J’ai donc repris en cabinet de médecine générale. Mon stage s’est bien passé. J’ai continué mon cursus dans les urgences. Là, ça a encore été très dur, mais je suis allé jusqu’au bout. Puis je me suis retrouvé dans un stage hospitalier très spécialisé, en néphrologie. Même contexte que l’infectiologie : j’ai à nouveau craqué.

 

Dur à expliquer…

Un mercredi soir, j’étais resté à l’hôpital jusqu’à 22 heures. Le lendemain matin, je n’ai pas pu. Je me suis senti incapable de passer une journée de plus à l’hôpital. Ma copine est partie travailler avant moi. J’étais perdu. J’avais l’impression que je ne pouvais plus continuer… Et j’ai fait une tentative de suicide. Je me suis sectionné une artère du poignet. Quand on est médecin, ce qui est pratique, c’est qu’on ne se loupe pas ! (sourire) Là, je me suis retrouvé comme un couillon avec l’artère qui coulait dans le lavabo.
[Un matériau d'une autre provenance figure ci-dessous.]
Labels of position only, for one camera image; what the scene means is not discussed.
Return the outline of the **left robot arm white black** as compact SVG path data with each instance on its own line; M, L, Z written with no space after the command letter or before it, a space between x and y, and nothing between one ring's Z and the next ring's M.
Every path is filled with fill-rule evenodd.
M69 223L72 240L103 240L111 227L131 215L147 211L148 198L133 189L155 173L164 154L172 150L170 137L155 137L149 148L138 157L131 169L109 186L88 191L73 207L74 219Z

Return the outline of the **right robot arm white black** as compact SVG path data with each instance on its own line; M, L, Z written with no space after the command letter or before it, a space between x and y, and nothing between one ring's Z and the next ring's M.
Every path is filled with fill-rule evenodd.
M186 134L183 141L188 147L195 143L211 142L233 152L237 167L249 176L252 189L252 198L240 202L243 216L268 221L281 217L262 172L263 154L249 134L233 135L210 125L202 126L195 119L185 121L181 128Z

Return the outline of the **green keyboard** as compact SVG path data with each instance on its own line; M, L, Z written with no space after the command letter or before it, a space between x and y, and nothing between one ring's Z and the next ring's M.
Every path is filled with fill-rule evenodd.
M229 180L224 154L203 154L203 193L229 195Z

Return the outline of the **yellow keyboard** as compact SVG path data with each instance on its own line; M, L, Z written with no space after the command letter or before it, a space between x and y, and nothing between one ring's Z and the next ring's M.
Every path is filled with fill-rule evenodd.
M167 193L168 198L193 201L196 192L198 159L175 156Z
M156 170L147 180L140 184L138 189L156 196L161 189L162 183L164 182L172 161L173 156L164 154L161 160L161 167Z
Et d’un coup, je me suis dit qu’il n’y avait pas que la médecine, qu’il y avait plein de gens autour de moi, ma famille, ma copine, mes amis… J’ai pris conscience qu’en dehors de mon travail, ma vie était heureuse. J’ai eu de gros doutes, réalisé que je faisais une connerie et appelé à l’aide.
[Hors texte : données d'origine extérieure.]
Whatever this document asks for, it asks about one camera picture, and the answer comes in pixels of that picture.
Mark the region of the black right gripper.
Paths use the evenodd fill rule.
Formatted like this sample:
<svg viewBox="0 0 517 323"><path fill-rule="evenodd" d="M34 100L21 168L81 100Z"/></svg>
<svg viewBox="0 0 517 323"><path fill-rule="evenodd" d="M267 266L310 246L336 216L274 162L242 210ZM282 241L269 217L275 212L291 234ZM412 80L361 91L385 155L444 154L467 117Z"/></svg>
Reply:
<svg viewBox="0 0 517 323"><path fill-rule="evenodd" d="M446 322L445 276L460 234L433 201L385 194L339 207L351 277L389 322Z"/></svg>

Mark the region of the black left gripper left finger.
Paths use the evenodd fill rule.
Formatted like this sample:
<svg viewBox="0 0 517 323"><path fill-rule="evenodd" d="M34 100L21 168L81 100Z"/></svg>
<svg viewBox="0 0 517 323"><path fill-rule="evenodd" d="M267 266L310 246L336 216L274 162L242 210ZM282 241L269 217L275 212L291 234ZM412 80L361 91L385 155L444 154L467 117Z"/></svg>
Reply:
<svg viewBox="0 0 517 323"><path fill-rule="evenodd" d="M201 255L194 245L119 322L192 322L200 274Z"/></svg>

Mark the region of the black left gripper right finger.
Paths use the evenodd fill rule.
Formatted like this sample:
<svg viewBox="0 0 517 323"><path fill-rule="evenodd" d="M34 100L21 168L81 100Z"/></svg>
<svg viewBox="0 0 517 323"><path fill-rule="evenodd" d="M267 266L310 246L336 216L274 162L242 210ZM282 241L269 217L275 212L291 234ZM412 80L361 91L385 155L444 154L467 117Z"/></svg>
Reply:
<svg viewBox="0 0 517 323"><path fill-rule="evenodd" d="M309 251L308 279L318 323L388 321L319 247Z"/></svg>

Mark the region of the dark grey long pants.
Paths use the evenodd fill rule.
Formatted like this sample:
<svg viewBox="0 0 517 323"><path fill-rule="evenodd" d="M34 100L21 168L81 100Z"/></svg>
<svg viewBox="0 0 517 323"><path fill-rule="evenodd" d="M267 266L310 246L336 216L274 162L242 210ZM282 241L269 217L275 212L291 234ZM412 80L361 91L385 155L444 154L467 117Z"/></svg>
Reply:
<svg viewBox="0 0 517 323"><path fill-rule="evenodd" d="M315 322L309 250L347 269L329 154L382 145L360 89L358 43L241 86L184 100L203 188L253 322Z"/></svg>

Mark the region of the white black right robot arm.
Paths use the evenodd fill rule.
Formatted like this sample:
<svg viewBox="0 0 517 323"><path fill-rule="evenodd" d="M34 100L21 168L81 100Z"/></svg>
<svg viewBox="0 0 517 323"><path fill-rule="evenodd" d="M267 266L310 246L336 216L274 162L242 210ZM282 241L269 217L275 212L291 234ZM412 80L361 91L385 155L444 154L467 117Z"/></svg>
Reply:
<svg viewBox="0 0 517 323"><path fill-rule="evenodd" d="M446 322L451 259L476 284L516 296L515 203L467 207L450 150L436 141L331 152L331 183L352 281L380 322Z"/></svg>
Arréter la médecine est alors devenu une évidence, malgré mes huit ans d’études. Même s’il ne me restait que deux mois à faire, j’aurais pris la même décision. C’est vrai que les gens n’ont pas compris, c’était dur à expliquer. Là ça fait un an et ça va beaucoup mieux, j’assume parfaitement.

 

"On se dit que c’est normal d’en baver"

On sait tous qu’être interne c’est dur, mais avouer aux autres que ça se passe mal, cela ne se fait pas trop, c’est tabou. Quand on parle avec les autres, on dit toujours : "ce stage est trop bien, j’ai appris plein de choses. Bon c’est beaucoup de boulot mais ça va, c’est que six mois". En fait, c’est un peu un cercle vicieux : on se dit que les autres y arrivent, que c’est normal d’en baver, et on continue pour faire comme tout le monde. De toute façon, quand on est médecin, on n’a pas le droit d’être malade. C’est même ridicule pour un médecin d’être malade. Surtout quand ça touche au psychologique. Voltaire disait d’ailleurs qu’"il n’y a rien de plus ridicule qu’un médecin qui ne meurt pas de vieillesse"

J’en ai parlé avec beaucoup d’internes autour de moi. Ils avaient l’air très sûrs d’eux. Finalement, en creusant un peu, je me suis aperçu qu’ils étaient dans le même état que moi. Ca leur arrivait de rentrer le soir et de pleurer parce qu’ils ne se sentaient pas à la hauteur ; ils se disaient qu’ils ne seraient pas médecin toute leur vie.

 

Revivre

C’est aussi pour ça que j’ai voulu participer à cette thèse sur le burn-out. Puisque le questionnaire était anonyme, les internes pouvaient s’exprimer librement, sans avoir le sentiment d’être jugé par les autres.  Et ça a été une super idée, on a eu un excellent taux de réponse. Les internes ont été intéressés par ce sujet dont personne ne parle. Rien que ça, cela a été une satisfaction parce qu’on a permis aux internes qui se sentaient mal de pouvoir s’exprimer. Quelque part, c’était aussi le moyen de me soigner et de pouvoir aider les autres. Grace à cette thèse, je ne sors pas sans rien de mes huit ans de médecine. Si je ne l’avais pas faite, je n’aurais aujourd’hui qu’un deug de biologie, ce qui est fou quand on y pense. Au moins là, je suis docteur en médecine.

Depuis, j’ai repris d’autres études et il me reste cinq ans à faire. Je suis en deuxième année. Je reste dans le médical. C’est vrai que le métier de médecin, en théorie, c’est vraiment super. On aide les gens, tous les jours sont différents, on peut faire plein de choses. En pratique, il y a une pression incroyable. On se retrouve à devoir faire du rendement. Avec les patients, il y a un rapport commercial. Si on arrive à les soigner ça va, dans le meilleur des cas ils disent merci, mais si on n’y arrive pas on se retrouve en procès. C’est pas du tout ce que j’attendais du métier. Depuis que j’ai changé de branche, je suis très confiant dans mon avenir. Le seul problème, c’est qu’à 28 ans, je ne suis qu’en deuxième année et je ne gagne pas d’argent.

J’ai eu la chance d’être soutenu par mes amis et ma famille lorsque j’ai décidé de tout arrêter. Je pense vraiment que c’est ça qui m’a sauvé la vie. Aujourd’hui, je me sens revivre."